ORR rejected the request, according to court documents. "Per policy, we are not able to reunify any child with people that are not known by the family," the agency wrote to de Anda. That policy is known as the "pre-existing relationship" rule.

The boy sued and was allowed to go live with the sponsor family. ORR did not respond to questions about the boy's case.

De Anda thinks more kids should get the opportunity afforded his client. He says the government should get rid of the Category Four classification altogether.

"The reason children are stacking up in in these detention camps is because ORR does not allow qualified American families to take these children in," de Anda said. "I know for a fact, just from my practice, how many Americans are willing to open their doors to take these children in. But the door is absolutely closed to them. And as a result these children are stacking up and they're languishing."

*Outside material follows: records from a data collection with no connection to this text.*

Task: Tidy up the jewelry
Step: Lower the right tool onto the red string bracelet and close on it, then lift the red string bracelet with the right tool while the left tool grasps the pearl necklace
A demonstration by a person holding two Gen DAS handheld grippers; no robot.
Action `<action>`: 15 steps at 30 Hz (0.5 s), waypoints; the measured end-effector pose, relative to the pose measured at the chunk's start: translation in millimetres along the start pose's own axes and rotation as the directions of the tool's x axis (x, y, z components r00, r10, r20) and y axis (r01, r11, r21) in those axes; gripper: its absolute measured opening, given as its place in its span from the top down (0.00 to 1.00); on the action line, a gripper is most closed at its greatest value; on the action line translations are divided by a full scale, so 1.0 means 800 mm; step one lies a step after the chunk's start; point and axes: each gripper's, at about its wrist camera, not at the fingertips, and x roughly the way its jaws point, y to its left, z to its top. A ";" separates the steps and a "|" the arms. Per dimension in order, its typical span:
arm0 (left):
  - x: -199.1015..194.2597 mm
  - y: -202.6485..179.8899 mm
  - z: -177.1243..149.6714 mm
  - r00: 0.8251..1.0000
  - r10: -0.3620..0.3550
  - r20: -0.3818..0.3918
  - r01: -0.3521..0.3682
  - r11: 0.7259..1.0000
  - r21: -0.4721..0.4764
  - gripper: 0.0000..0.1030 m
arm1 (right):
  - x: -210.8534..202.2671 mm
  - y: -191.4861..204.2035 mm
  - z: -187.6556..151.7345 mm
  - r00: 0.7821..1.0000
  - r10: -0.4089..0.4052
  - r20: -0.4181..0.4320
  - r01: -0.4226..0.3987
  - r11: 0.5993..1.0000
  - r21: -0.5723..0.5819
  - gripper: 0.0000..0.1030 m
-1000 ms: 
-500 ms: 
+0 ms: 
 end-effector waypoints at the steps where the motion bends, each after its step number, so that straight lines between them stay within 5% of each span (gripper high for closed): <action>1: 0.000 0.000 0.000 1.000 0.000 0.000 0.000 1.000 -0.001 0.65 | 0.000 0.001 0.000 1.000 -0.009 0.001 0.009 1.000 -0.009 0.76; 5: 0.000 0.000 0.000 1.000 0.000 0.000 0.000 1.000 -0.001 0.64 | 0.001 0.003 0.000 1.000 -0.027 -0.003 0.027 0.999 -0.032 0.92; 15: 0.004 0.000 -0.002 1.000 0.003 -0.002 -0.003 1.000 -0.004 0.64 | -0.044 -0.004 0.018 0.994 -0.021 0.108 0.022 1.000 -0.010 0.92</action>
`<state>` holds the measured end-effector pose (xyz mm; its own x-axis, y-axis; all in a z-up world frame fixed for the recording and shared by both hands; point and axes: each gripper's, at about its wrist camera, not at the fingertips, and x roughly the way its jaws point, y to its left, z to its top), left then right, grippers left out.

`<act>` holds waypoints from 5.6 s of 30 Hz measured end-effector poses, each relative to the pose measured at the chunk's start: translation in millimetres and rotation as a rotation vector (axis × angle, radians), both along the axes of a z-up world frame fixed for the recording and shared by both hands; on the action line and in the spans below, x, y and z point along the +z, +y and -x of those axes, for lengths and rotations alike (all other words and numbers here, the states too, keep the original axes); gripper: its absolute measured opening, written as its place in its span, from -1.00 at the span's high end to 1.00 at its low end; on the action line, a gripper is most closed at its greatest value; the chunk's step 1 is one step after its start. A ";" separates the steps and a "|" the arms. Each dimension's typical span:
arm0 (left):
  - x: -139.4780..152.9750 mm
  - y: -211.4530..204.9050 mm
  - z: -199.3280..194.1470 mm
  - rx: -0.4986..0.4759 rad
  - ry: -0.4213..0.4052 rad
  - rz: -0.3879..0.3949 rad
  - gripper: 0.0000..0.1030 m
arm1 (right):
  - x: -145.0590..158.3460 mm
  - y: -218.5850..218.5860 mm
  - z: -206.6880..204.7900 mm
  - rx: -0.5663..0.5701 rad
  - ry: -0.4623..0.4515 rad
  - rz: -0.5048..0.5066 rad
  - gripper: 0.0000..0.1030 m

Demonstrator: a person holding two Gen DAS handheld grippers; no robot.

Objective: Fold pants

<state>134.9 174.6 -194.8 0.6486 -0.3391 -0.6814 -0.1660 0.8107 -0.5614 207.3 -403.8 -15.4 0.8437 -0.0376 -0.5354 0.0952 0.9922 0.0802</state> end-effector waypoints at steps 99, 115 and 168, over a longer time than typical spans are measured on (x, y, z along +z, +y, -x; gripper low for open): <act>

For many kids in long-term ORR care, life can be particularly unstable, said attorney Neha Desai, Director of Immigration at the nonprofit National Center for Youth Law.

"A couple of kids I can think of off the top of my head have been in our custody literally for years, bouncing up and down (between various facilities)," Desai said. 

She said kids are often beholden to the case workers tasked with vetting their sponsors. 

"A case worker that is actively and creatively exploring options for a youth may be able to pursue a potential sponsor that another less zealous case manager may have never identified in the first place," Desai said. 

Some Category Four children end up in ORR's foster care system, but the majority remain in ORR's network of nearly 170 shelters, some of which have been the subject of withering widespread criticism. The largest such shelter, in Homestead, Florida, was criticized in May by some of its own child residents in the form of testimonials filed in court. Children there described fear and anxiety over punishment for breaking seemingly small rules — showering too long, or hugging a sibling in violation of a no-touching policy.  

An Amnesty International report released July 17 found at least 97 Category Four children in Homestead. The facility's director said that for children without sponsors, the preference is for them to be "repatriated," or deported, rather than risk that they remain in a non-relative's home where trafficking could be a risk.

"Amnesty International is alarmed by this rationale, which could result in children being unlawfully returned to harm in the countries that they fled," the report's authors wrote. 

Keeping count

As attorneys, advocates and former ORR officials track similar cases, they question how the system could be both seemingly overflowing with unplaceable kids, while also apparently becoming more efficient by the day. 

Agency statistics show the average length of care for migrant children dropping from a high of 93 days in November 2018 to as low as 45 days in June. 

"I'm not sure how those numbers are being calculated, because it doesn't really make sense if some children are not being released to sponsors and they're staying in our care," Carey said. 

He and others said they want the agency to release statistics that differentiate between the average length of care for children who have been released, and the average length of care for all children currently in ORR custody.

ORR did not reply to questions seeking average statistics that differentiate between the average length of care for children who are released, and the average length of care for the agency's entire population, including those who remain in custody.  

ORR statistics show the overall population of unaccompanied migrant children has decreased from more than 13,000 in June to 10,100 as of Tuesday, amid an annual summertime decrease in immigration across the southern border. It is not clear if the number of children labeled Category Four has also decreased during that time.

"They could be indefinitely in our custody which is not a healthy situation for children, not knowing what their future is, not having access to recreation, education, being separated from their family members. And these children are for the most part already traumatized," Carey said.